● **WORK INSTRUCTION**: In the records below, locate the line containing "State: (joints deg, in", then output that line and all later lines exactly, through the last one.

Data items
---+---
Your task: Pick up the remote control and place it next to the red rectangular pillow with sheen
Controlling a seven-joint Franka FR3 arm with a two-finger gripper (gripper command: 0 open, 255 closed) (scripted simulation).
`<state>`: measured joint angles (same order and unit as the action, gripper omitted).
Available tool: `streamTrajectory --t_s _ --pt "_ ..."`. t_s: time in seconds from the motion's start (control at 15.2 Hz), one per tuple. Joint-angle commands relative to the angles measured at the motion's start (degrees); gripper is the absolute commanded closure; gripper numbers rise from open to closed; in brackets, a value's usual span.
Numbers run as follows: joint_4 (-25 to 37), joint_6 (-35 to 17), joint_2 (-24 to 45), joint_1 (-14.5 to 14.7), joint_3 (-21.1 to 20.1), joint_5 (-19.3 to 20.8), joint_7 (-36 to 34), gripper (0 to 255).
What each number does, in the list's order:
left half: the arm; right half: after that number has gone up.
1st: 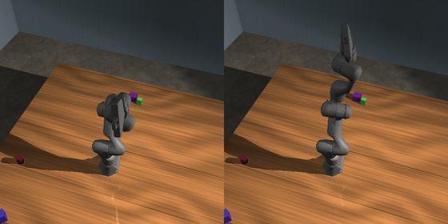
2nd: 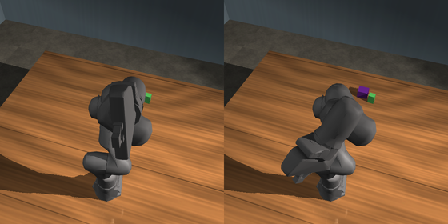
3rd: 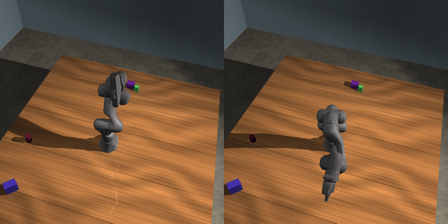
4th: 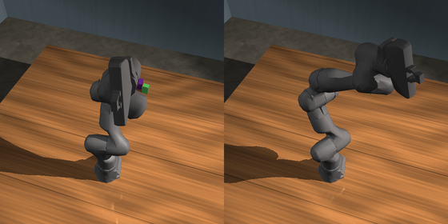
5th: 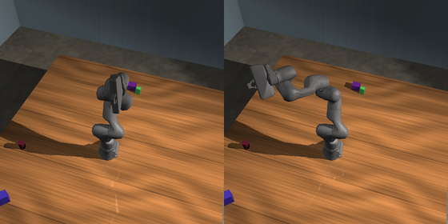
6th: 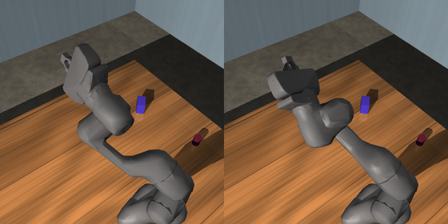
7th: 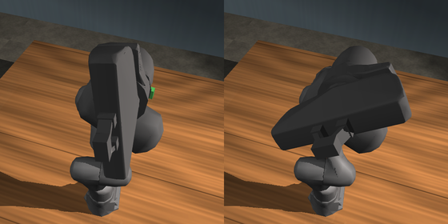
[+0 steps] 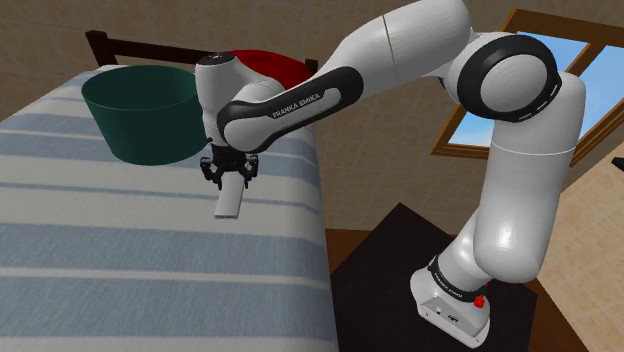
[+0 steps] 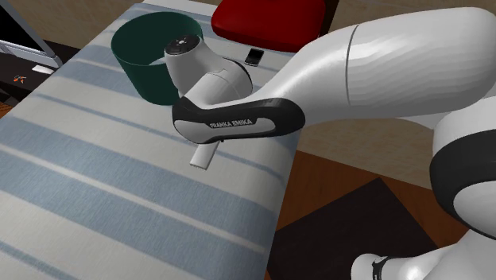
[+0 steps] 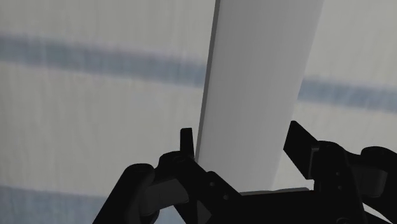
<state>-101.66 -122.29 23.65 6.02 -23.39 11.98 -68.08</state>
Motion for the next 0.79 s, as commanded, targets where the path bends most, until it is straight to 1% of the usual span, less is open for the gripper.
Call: streamTrajectory --t_s 0.0,0.73 --pt "0.49 1.09 -0.66 -0.11 -0.17 -0.36 0.24 255" --pt "4.67 8.23 -3.92 -0.52 -0.97 -2.18 1.50 255"
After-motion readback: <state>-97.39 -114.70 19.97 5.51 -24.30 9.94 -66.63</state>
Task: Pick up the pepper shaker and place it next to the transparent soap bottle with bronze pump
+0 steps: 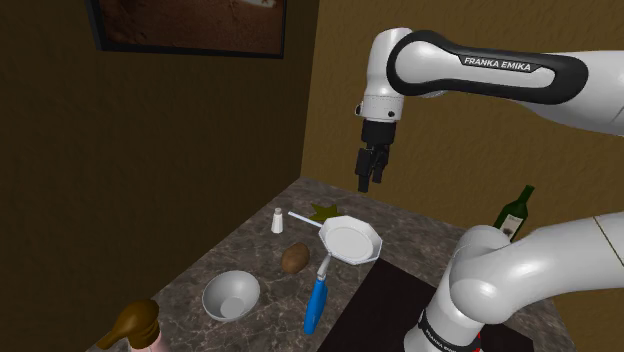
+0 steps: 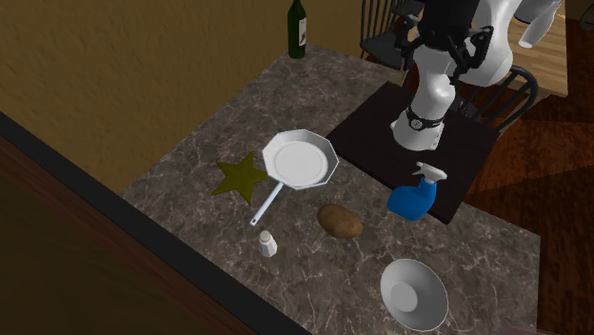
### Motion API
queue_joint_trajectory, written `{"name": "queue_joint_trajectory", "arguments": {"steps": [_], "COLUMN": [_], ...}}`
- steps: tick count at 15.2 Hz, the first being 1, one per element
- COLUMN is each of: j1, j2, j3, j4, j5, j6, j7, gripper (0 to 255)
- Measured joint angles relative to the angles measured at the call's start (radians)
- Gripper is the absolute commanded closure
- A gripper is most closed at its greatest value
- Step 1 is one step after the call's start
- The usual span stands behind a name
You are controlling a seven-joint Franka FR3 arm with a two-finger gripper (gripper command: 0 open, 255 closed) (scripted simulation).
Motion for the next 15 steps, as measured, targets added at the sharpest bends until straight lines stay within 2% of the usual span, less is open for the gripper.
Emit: {"name": "queue_joint_trajectory", "arguments": {"steps": [2, 4, 11, 15], "j1": [-0.001, -0.004, -0.019, -0.024], "j2": [0.011, 0.045, 0.216, 0.349], "j3": [0.001, 0.001, -0.006, -0.009], "j4": [-0.005, -0.022, -0.073, -0.057], "j5": [0.000, -0.002, -0.012, -0.012], "j6": [0.018, 0.077, 0.337, 0.477], "j7": [0.001, 0.001, -0.003, 0.000], "gripper": [0, 0, 0, 0]}}
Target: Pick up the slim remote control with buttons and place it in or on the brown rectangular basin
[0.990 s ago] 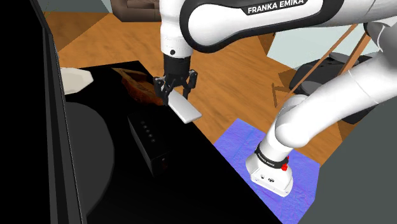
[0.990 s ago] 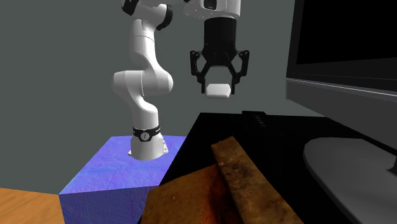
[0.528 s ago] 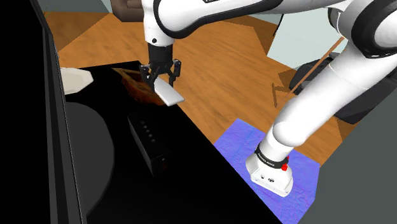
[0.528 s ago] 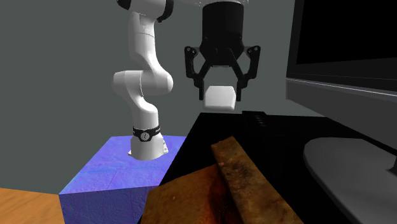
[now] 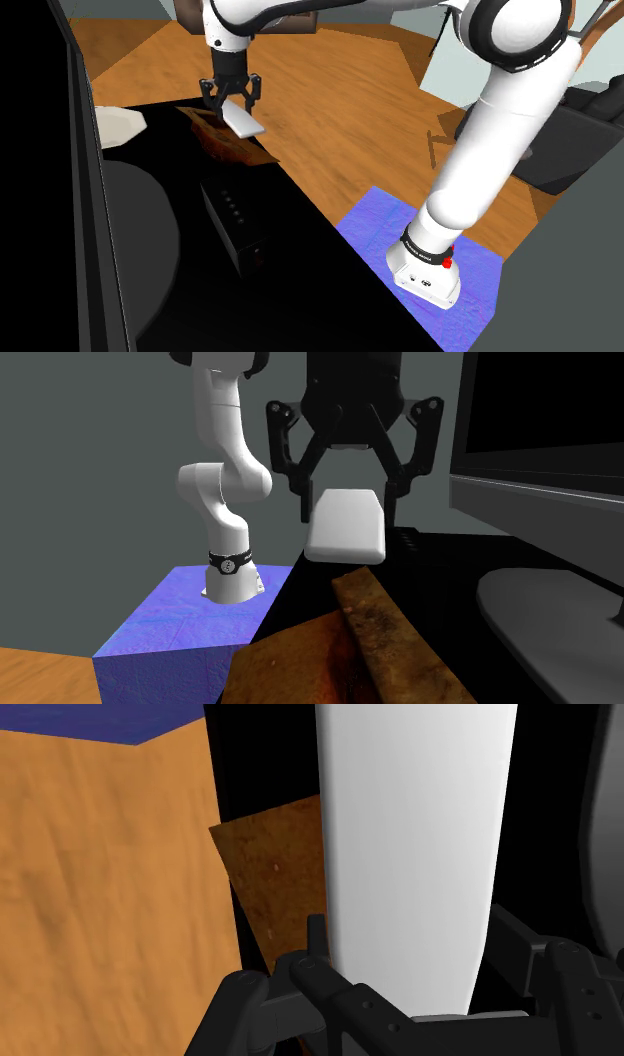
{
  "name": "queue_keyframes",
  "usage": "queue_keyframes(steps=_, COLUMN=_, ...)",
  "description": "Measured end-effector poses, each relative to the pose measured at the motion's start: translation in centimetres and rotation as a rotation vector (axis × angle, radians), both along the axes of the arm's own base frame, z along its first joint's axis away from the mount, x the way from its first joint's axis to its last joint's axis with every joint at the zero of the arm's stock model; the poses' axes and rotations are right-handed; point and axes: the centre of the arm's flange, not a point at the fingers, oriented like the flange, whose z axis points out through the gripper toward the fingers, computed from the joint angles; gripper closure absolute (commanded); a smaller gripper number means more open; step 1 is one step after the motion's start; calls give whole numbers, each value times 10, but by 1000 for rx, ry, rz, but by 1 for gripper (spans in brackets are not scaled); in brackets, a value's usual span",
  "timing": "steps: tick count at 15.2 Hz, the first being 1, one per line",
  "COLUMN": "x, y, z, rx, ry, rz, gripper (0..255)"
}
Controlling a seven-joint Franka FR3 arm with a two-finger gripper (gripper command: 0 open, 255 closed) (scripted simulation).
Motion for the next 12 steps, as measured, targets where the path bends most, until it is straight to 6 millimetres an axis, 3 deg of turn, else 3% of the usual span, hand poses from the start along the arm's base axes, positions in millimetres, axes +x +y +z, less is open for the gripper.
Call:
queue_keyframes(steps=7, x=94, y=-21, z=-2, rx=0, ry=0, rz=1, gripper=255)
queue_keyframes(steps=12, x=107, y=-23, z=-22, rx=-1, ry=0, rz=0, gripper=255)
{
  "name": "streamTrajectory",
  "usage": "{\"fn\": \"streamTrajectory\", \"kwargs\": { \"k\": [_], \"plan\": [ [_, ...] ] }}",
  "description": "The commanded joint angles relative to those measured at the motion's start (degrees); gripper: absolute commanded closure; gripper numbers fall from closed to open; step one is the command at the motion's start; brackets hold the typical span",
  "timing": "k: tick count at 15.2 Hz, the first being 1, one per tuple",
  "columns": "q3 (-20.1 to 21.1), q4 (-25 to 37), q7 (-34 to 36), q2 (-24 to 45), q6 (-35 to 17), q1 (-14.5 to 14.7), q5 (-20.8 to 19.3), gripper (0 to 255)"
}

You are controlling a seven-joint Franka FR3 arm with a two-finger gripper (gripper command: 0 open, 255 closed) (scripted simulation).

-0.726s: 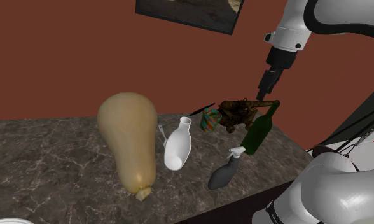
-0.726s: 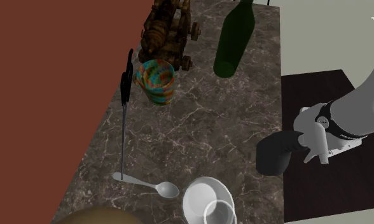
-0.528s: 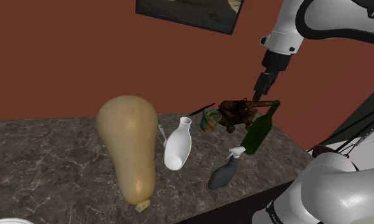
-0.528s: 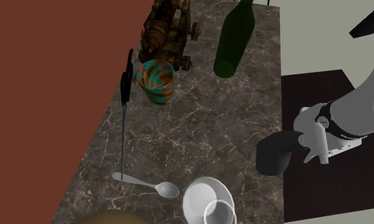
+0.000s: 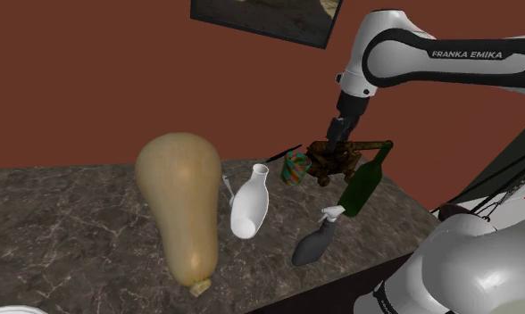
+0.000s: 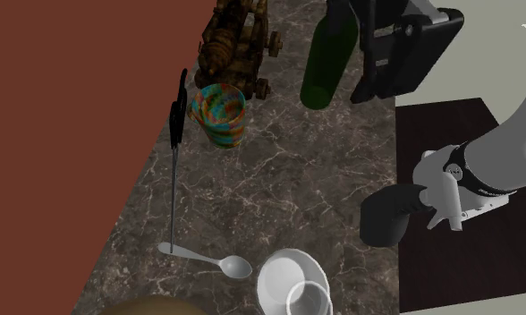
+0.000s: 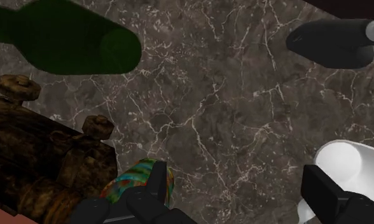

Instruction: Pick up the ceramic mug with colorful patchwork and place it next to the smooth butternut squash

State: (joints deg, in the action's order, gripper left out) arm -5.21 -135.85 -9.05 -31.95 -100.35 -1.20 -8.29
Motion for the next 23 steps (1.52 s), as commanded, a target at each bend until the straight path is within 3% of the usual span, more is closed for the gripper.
{"fn": "streamTrajectory", "kwargs": {
  "k": [1, 10, 19, 23],
  "plan": [
    [-0.4, 0.3, 0.3, 3.8, -3.8, -0.1, -0.3, 0],
    [-2.5, 4.3, 0.4, 21.7, -18.2, -0.9, -1.1, 0],
    [-3.8, 14.5, -0.3, 41.3, -28.0, -2.2, 0.0, 0],
    [-3.9, 14.3, -0.3, 43.5, -30.4, -2.5, 0.1, 0]
  ]
}}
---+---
● **ANSWER TO THE EXERCISE**:
State: (joints deg, in the action's order, gripper left out) arm -5.21 -135.85 -9.05 -31.95 -100.35 -1.20 -8.29
Motion for the next 23 steps (1.52 s), as commanded, a target at each bend until the straight path is within 3% of the usual span, more is closed for the gripper.
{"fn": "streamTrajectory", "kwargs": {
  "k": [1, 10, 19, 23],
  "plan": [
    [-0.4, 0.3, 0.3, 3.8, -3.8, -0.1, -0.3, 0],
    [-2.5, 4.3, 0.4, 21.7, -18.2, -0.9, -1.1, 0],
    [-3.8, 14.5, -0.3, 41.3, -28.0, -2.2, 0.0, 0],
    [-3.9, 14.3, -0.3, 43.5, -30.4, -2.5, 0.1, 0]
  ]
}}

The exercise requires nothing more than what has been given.